** Opening TASK INPUTS block **

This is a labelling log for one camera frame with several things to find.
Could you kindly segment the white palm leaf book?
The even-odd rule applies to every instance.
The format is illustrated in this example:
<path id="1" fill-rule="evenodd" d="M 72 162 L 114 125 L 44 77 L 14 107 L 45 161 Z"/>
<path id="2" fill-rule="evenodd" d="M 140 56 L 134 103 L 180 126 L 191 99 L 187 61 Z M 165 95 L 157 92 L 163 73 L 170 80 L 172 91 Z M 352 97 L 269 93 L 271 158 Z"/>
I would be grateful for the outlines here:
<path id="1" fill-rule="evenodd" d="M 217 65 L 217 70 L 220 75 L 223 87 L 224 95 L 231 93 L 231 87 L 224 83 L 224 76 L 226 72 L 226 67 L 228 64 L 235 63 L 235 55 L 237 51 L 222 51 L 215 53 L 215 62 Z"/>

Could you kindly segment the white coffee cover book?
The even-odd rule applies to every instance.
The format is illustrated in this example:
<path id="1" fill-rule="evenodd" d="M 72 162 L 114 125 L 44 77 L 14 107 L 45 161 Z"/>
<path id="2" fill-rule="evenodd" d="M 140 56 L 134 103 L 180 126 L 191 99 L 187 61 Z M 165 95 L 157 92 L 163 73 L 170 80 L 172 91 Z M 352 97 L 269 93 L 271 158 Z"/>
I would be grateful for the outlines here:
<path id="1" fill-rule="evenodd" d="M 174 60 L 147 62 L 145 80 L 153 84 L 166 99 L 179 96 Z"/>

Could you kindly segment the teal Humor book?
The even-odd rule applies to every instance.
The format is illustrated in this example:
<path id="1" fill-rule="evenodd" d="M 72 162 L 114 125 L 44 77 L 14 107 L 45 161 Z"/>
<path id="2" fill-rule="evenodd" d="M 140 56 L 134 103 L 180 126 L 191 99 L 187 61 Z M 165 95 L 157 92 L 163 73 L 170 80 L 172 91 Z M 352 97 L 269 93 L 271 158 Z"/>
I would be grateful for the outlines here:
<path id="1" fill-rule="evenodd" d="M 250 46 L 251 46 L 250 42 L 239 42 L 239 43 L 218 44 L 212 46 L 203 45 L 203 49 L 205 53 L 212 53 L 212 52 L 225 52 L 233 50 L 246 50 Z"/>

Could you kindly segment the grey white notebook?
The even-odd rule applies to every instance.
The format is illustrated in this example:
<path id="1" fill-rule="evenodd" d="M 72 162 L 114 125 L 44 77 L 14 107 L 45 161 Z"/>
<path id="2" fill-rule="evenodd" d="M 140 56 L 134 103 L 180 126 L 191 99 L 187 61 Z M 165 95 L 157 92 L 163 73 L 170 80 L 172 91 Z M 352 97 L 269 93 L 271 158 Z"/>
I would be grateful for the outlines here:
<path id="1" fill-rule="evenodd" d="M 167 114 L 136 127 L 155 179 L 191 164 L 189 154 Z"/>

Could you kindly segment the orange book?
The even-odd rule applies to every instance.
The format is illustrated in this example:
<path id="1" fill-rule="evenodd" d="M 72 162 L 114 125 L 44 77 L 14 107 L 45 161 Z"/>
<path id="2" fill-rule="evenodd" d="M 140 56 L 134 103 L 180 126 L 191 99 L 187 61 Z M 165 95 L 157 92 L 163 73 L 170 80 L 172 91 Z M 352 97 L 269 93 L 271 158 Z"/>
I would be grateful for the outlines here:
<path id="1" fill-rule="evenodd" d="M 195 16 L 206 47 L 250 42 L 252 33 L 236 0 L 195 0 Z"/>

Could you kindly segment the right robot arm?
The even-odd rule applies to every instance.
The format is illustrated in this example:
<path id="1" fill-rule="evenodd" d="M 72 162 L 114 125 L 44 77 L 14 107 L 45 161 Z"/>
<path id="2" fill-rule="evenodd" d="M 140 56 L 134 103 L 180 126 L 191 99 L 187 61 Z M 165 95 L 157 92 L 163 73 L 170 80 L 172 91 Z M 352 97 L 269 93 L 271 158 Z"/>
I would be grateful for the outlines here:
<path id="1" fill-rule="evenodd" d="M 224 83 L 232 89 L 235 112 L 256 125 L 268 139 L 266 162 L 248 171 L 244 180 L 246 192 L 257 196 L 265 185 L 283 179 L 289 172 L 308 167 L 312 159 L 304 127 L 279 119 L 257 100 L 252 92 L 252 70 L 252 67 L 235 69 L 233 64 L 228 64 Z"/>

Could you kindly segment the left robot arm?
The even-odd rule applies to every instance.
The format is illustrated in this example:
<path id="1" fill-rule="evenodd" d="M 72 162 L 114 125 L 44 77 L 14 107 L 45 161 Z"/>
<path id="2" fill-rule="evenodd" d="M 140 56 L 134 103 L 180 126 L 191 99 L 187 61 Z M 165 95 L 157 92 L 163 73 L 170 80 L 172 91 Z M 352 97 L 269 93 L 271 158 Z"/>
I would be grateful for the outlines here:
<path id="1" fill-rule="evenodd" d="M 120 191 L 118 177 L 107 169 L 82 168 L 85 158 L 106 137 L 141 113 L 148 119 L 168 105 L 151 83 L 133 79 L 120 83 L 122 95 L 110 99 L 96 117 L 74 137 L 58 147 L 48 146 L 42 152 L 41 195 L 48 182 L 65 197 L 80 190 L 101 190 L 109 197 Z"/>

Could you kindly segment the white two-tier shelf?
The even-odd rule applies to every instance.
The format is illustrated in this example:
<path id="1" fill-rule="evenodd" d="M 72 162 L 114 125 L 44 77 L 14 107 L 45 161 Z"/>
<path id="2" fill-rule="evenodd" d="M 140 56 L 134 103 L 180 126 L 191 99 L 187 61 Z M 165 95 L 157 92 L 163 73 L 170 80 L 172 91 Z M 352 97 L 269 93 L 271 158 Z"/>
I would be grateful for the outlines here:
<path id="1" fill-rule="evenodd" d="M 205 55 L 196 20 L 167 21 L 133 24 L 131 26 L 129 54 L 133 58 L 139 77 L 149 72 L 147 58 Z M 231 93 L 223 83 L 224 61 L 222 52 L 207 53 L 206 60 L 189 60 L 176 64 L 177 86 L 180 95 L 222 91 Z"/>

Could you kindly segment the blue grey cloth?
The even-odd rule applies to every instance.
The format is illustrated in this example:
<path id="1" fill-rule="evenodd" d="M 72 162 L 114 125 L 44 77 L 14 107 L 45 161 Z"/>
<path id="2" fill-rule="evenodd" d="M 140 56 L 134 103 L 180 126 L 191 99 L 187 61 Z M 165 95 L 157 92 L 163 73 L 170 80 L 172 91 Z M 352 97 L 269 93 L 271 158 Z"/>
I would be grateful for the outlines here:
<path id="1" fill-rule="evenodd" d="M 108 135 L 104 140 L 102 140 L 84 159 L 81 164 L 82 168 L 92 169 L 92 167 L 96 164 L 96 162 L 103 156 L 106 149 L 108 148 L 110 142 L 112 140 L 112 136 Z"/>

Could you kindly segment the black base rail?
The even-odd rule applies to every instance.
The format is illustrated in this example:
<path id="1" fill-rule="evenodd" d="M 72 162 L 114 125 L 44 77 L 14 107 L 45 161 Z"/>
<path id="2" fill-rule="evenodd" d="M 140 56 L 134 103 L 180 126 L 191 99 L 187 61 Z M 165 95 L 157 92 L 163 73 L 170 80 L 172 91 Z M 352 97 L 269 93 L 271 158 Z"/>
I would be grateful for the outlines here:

** Closing TASK INPUTS block **

WORK INSTRUCTION ▸
Set down the records above once more, exactly as they stand.

EXPECTED ANSWER ▸
This is a labelling log for one camera frame with several things to find.
Could you kindly segment the white palm leaf book?
The even-odd rule applies to every instance.
The format is illustrated in this example:
<path id="1" fill-rule="evenodd" d="M 72 162 L 114 125 L 44 77 L 14 107 L 45 161 Z"/>
<path id="2" fill-rule="evenodd" d="M 140 56 L 134 103 L 180 126 L 191 99 L 187 61 Z M 165 95 L 157 92 L 163 73 L 170 80 L 172 91 Z M 352 97 L 269 93 L 271 158 Z"/>
I would be grateful for the outlines here:
<path id="1" fill-rule="evenodd" d="M 217 65 L 217 70 L 220 75 L 223 87 L 224 95 L 231 93 L 231 87 L 224 83 L 224 76 L 226 72 L 226 67 L 228 64 L 235 63 L 235 55 L 237 51 L 222 51 L 215 53 L 215 62 Z"/>

Could you kindly segment the white coffee cover book?
The even-odd rule applies to every instance.
The format is illustrated in this example:
<path id="1" fill-rule="evenodd" d="M 72 162 L 114 125 L 44 77 L 14 107 L 45 161 Z"/>
<path id="2" fill-rule="evenodd" d="M 140 56 L 134 103 L 180 126 L 191 99 L 187 61 Z M 165 95 L 157 92 L 163 73 L 170 80 L 172 91 Z M 352 97 L 269 93 L 271 158 Z"/>
I would be grateful for the outlines here:
<path id="1" fill-rule="evenodd" d="M 174 60 L 147 62 L 145 80 L 153 84 L 166 99 L 179 96 Z"/>

Could you kindly segment the teal Humor book?
The even-odd rule applies to every instance.
The format is illustrated in this example:
<path id="1" fill-rule="evenodd" d="M 72 162 L 114 125 L 44 77 L 14 107 L 45 161 Z"/>
<path id="2" fill-rule="evenodd" d="M 140 56 L 134 103 L 180 126 L 191 99 L 187 61 Z M 165 95 L 157 92 L 163 73 L 170 80 L 172 91 Z M 352 97 L 269 93 L 271 158 Z"/>
I would be grateful for the outlines here:
<path id="1" fill-rule="evenodd" d="M 250 46 L 251 46 L 250 42 L 239 42 L 239 43 L 218 44 L 212 46 L 203 45 L 203 49 L 205 53 L 212 53 L 212 52 L 225 52 L 233 50 L 246 50 Z"/>

Could you kindly segment the grey white notebook?
The even-odd rule applies to every instance.
The format is illustrated in this example:
<path id="1" fill-rule="evenodd" d="M 72 162 L 114 125 L 44 77 L 14 107 L 45 161 Z"/>
<path id="2" fill-rule="evenodd" d="M 140 56 L 134 103 L 180 126 L 191 99 L 187 61 Z M 165 95 L 157 92 L 163 73 L 170 80 L 172 91 Z M 352 97 L 269 93 L 271 158 Z"/>
I would be grateful for the outlines here:
<path id="1" fill-rule="evenodd" d="M 167 114 L 136 127 L 155 179 L 191 164 L 189 154 Z"/>

Could you kindly segment the orange book?
The even-odd rule applies to every instance.
The format is illustrated in this example:
<path id="1" fill-rule="evenodd" d="M 72 162 L 114 125 L 44 77 L 14 107 L 45 161 Z"/>
<path id="2" fill-rule="evenodd" d="M 140 56 L 134 103 L 180 126 L 191 99 L 187 61 Z M 165 95 L 157 92 L 163 73 L 170 80 L 172 91 Z M 352 97 L 269 93 L 271 158 Z"/>
I would be grateful for the outlines here:
<path id="1" fill-rule="evenodd" d="M 195 16 L 206 47 L 250 42 L 252 33 L 236 0 L 195 0 Z"/>

Could you kindly segment the right robot arm?
The even-odd rule applies to every instance.
The format is illustrated in this example:
<path id="1" fill-rule="evenodd" d="M 72 162 L 114 125 L 44 77 L 14 107 L 45 161 Z"/>
<path id="2" fill-rule="evenodd" d="M 140 56 L 134 103 L 180 126 L 191 99 L 187 61 Z M 165 95 L 157 92 L 163 73 L 170 80 L 172 91 Z M 352 97 L 269 93 L 271 158 Z"/>
I would be grateful for the outlines here:
<path id="1" fill-rule="evenodd" d="M 224 83 L 232 89 L 235 112 L 256 125 L 268 139 L 266 162 L 248 171 L 244 180 L 246 192 L 257 196 L 265 185 L 283 179 L 289 172 L 308 167 L 312 159 L 304 127 L 279 119 L 257 100 L 252 92 L 252 70 L 252 67 L 235 69 L 233 64 L 228 64 Z"/>

Could you kindly segment the left robot arm?
The even-odd rule applies to every instance.
The format is illustrated in this example:
<path id="1" fill-rule="evenodd" d="M 72 162 L 114 125 L 44 77 L 14 107 L 45 161 Z"/>
<path id="2" fill-rule="evenodd" d="M 140 56 L 134 103 L 180 126 L 191 99 L 187 61 Z M 165 95 L 157 92 L 163 73 L 170 80 L 172 91 Z M 352 97 L 269 93 L 271 158 Z"/>
I would be grateful for the outlines here:
<path id="1" fill-rule="evenodd" d="M 120 191 L 118 177 L 107 169 L 82 168 L 85 158 L 106 137 L 141 113 L 148 119 L 168 105 L 151 83 L 133 79 L 120 83 L 122 95 L 110 99 L 96 117 L 74 137 L 58 147 L 48 146 L 42 152 L 41 195 L 48 182 L 65 197 L 80 190 L 101 190 L 109 197 Z"/>

Could you kindly segment the white two-tier shelf?
The even-odd rule applies to every instance.
The format is illustrated in this example:
<path id="1" fill-rule="evenodd" d="M 72 162 L 114 125 L 44 77 L 14 107 L 45 161 Z"/>
<path id="2" fill-rule="evenodd" d="M 140 56 L 134 103 L 180 126 L 191 99 L 187 61 Z M 165 95 L 157 92 L 163 73 L 170 80 L 172 91 Z M 352 97 L 269 93 L 271 158 Z"/>
I would be grateful for the outlines here:
<path id="1" fill-rule="evenodd" d="M 205 55 L 196 20 L 167 21 L 133 24 L 131 26 L 129 54 L 133 58 L 139 77 L 149 72 L 147 58 Z M 231 93 L 223 83 L 224 61 L 222 52 L 207 53 L 206 60 L 189 60 L 176 64 L 177 86 L 180 95 L 222 91 Z"/>

Could you kindly segment the blue grey cloth?
The even-odd rule applies to every instance.
The format is illustrated in this example:
<path id="1" fill-rule="evenodd" d="M 72 162 L 114 125 L 44 77 L 14 107 L 45 161 Z"/>
<path id="2" fill-rule="evenodd" d="M 140 56 L 134 103 L 180 126 L 191 99 L 187 61 Z M 165 95 L 157 92 L 163 73 L 170 80 L 172 91 Z M 352 97 L 269 93 L 271 158 Z"/>
I would be grateful for the outlines here:
<path id="1" fill-rule="evenodd" d="M 108 135 L 104 140 L 102 140 L 84 159 L 81 164 L 82 168 L 92 169 L 92 167 L 96 164 L 96 162 L 103 156 L 106 149 L 108 148 L 110 142 L 112 140 L 112 136 Z"/>

Could you kindly segment the black base rail?
The even-odd rule applies to every instance.
The format is illustrated in this example:
<path id="1" fill-rule="evenodd" d="M 72 162 L 114 125 L 44 77 L 14 107 L 45 161 Z"/>
<path id="2" fill-rule="evenodd" d="M 140 56 L 134 103 L 180 126 L 191 99 L 187 61 Z M 165 95 L 157 92 L 163 73 L 170 80 L 172 91 Z M 352 97 L 269 93 L 271 158 Z"/>
I would be grateful for the outlines here:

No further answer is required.